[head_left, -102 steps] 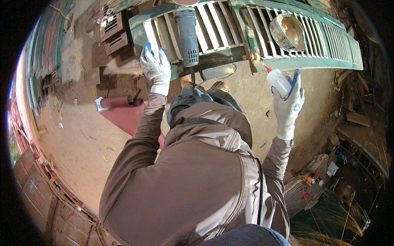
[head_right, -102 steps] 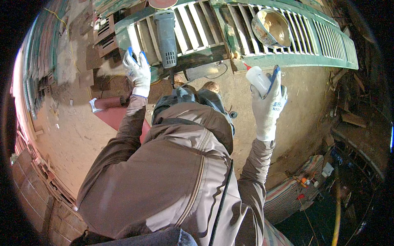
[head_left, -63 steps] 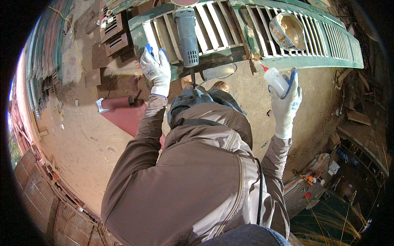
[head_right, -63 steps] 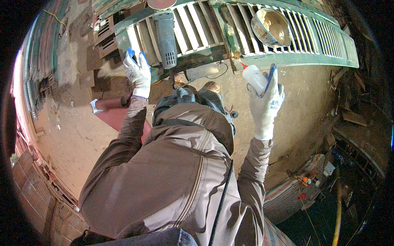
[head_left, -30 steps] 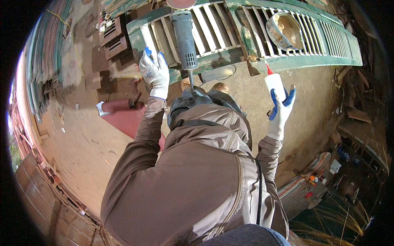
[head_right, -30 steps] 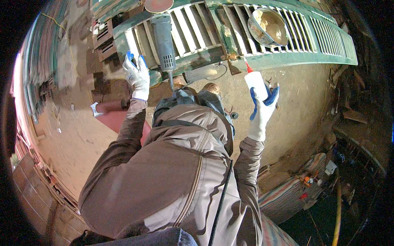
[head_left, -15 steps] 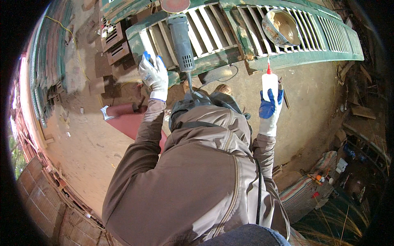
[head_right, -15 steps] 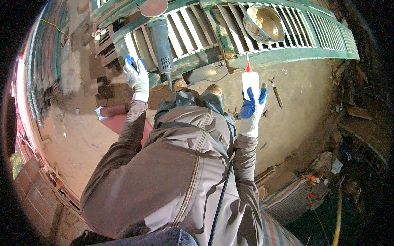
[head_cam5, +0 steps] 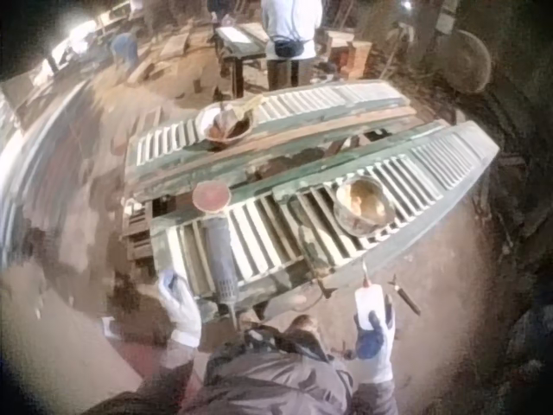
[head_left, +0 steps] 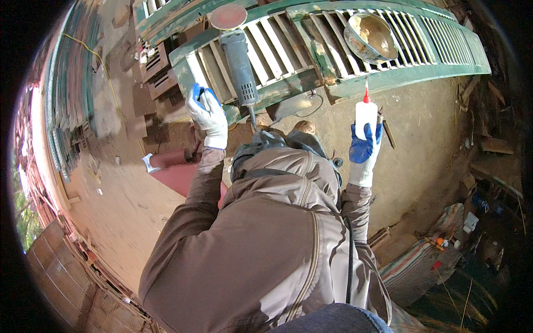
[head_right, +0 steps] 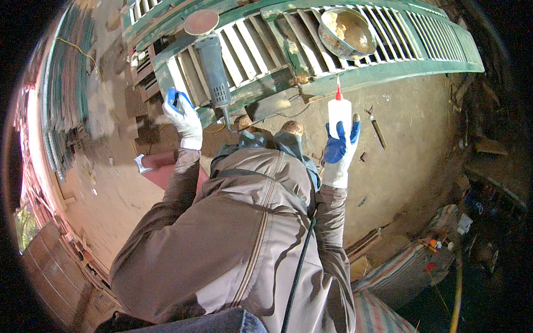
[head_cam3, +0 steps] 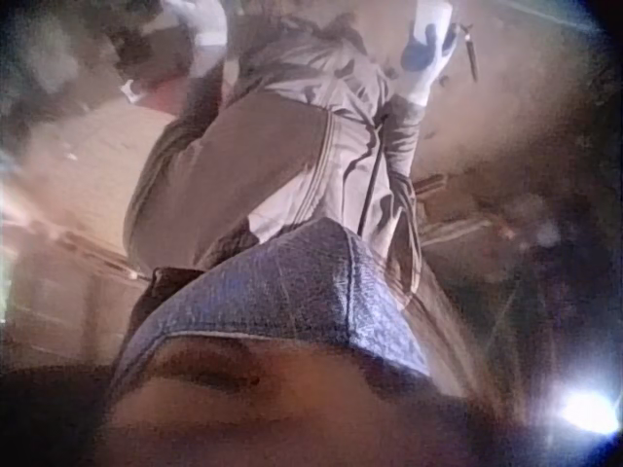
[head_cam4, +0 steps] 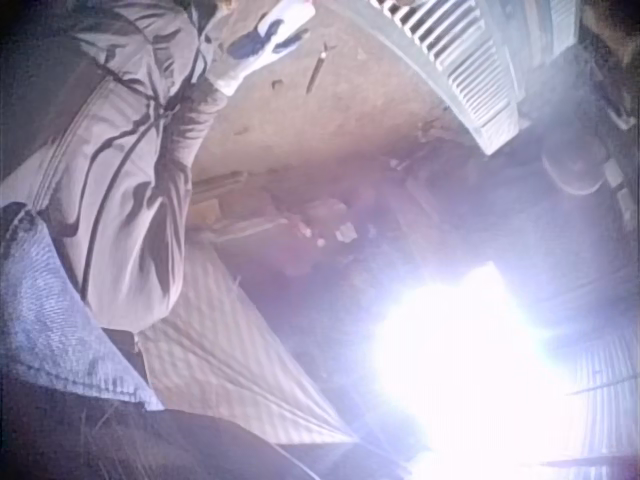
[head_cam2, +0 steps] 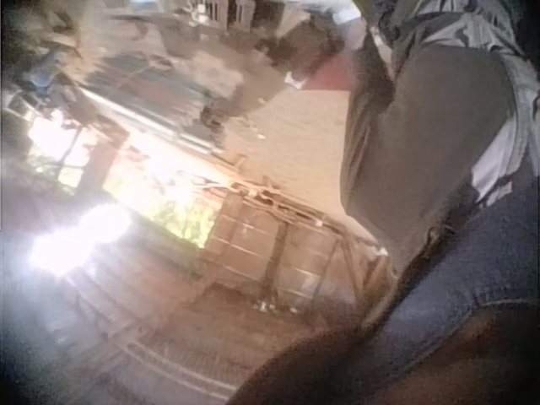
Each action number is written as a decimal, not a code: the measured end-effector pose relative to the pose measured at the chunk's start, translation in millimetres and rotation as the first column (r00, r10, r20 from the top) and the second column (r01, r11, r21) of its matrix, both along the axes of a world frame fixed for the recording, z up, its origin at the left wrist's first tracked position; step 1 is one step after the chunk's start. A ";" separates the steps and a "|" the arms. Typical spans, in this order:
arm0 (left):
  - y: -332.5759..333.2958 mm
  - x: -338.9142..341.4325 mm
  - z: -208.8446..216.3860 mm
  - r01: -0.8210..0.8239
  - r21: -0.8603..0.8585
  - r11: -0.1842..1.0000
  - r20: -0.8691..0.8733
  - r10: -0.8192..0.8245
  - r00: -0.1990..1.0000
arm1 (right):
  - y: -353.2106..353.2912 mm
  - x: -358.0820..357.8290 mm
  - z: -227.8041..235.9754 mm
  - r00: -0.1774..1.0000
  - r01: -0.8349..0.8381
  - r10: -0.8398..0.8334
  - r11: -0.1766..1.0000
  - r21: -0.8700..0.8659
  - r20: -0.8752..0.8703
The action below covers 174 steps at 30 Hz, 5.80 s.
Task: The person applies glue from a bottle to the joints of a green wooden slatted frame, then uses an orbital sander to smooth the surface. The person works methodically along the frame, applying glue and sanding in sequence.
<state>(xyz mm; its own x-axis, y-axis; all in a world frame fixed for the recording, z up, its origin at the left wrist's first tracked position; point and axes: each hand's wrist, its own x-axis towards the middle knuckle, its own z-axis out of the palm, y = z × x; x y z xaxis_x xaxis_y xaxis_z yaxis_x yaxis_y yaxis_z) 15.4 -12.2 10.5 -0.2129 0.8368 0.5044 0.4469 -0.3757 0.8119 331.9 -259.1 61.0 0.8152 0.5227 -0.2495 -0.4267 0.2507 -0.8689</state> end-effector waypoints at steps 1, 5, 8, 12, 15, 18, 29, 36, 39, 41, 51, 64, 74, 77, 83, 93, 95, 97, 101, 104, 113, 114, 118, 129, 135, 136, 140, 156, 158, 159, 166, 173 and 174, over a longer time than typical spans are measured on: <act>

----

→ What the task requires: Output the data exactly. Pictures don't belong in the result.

→ Response:
[head_left, -102 steps] 
[head_right, -102 steps] 
[head_left, -63 steps] 
[head_right, -63 steps] 
[head_left, -30 steps] 
[head_right, -30 steps] 
[head_left, -15 steps] 
[head_right, -15 steps] 
[head_cam5, +0 steps] 
[head_left, +0 steps] 
[head_right, +0 steps] 
[head_cam3, +0 steps] 
[head_cam4, +0 steps] 
[head_cam2, +0 steps] 
Each action number is written as a decimal, not a code: the measured end-effector pose relative to the pose measured at the chunk's start, translation in millimetres and rotation as the first column (r00, r10, r20 from the top) and the second column (r01, r11, r21) of its matrix, both along the axes of a world frame fixed for the recording, z up, its origin at the left wrist's first tracked position; step 1 is one step after the chunk's start. A ";" separates the steps and a "|" the arms. Typical spans, in this order:
arm0 (left):
  - y: -332.5759..333.2958 mm
  - x: -338.9142..341.4325 mm
  - z: -208.8446..216.3860 mm
  - r01: -0.8210..0.8239
  - r21: -0.8603..0.8585
  - r11: -0.1842..1.0000
  - r20: -0.8691..0.8733
  - r10: -0.8192..0.8245
  - r00: -0.1990..1.0000
arm1 (right):
  - y: -353.2106..353.2912 mm
  - x: -358.0820..357.8290 mm
  - z: -227.8041..235.9754 mm
  - r00: -0.1774..1.0000
  - r01: -0.8349..0.8381
  - r10: -0.8398..0.8334
  - r11: -0.1766..1.0000
  - r21: -0.8700..0.8659
  - r20: -0.8752..0.8703
The action below covers 174 steps at 30 Hz, 5.80 s.
Task: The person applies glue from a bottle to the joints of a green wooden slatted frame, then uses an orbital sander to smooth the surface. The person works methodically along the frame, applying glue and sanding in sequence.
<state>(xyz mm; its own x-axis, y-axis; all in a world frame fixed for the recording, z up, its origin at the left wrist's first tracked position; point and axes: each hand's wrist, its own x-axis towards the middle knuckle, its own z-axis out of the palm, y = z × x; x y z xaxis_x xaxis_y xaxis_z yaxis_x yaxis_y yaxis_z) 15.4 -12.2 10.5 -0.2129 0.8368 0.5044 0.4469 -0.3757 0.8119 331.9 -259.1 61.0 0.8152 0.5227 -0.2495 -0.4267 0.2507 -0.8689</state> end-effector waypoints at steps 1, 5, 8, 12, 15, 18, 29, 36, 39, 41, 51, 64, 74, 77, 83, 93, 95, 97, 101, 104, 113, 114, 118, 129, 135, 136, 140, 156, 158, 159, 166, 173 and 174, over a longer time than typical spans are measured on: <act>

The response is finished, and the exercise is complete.